- [Provided material]
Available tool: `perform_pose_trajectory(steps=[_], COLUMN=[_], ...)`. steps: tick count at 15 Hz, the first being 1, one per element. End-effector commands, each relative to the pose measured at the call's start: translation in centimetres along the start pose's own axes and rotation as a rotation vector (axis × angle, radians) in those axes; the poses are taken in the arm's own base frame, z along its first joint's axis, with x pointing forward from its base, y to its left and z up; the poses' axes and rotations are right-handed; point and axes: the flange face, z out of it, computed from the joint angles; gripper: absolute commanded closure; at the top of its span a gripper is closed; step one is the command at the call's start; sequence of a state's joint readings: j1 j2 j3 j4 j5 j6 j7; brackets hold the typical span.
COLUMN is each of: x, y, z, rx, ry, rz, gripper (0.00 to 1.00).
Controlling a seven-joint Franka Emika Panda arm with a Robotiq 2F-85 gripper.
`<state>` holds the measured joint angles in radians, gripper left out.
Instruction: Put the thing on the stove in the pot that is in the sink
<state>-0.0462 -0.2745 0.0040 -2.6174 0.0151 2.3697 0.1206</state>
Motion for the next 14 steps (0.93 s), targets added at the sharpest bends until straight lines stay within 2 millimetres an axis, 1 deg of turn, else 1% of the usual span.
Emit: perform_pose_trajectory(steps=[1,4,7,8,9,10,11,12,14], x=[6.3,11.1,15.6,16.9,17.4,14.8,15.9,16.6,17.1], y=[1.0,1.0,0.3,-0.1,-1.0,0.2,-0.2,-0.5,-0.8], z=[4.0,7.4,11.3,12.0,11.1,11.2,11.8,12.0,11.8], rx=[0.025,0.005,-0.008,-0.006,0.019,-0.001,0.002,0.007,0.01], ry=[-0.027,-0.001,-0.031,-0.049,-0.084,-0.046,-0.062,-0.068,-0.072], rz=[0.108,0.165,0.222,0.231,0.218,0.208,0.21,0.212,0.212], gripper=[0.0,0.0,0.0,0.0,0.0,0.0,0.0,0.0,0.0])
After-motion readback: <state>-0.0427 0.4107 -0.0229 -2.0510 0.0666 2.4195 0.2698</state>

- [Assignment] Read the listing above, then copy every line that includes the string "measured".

- [Expected answer]
Available tool: `perform_pose_trajectory(steps=[_], COLUMN=[_], ...)`. steps: tick count at 15 Hz, the first being 1, one per element. End-effector commands, each relative to the pose measured at the call's start: translation in centimetres along the start pose's own axes and rotation as a rotation vector (axis × angle, radians) in those axes; the poses are taken in the arm's own base frame, z along its first joint's axis, with x pointing forward from its base, y to its left and z up; the poses' axes and rotations are right-handed; point and axes: the flange face, z out of it, computed from the joint angles; gripper: absolute commanded closure; at the top of its span a gripper is closed; step one is the command at the call's start; sequence of a state's joint readings: j1 j2 j3 j4 j5 j6 j7; brackets hold the typical span.
`<state>` holds the measured joint angles in radians, gripper left out.

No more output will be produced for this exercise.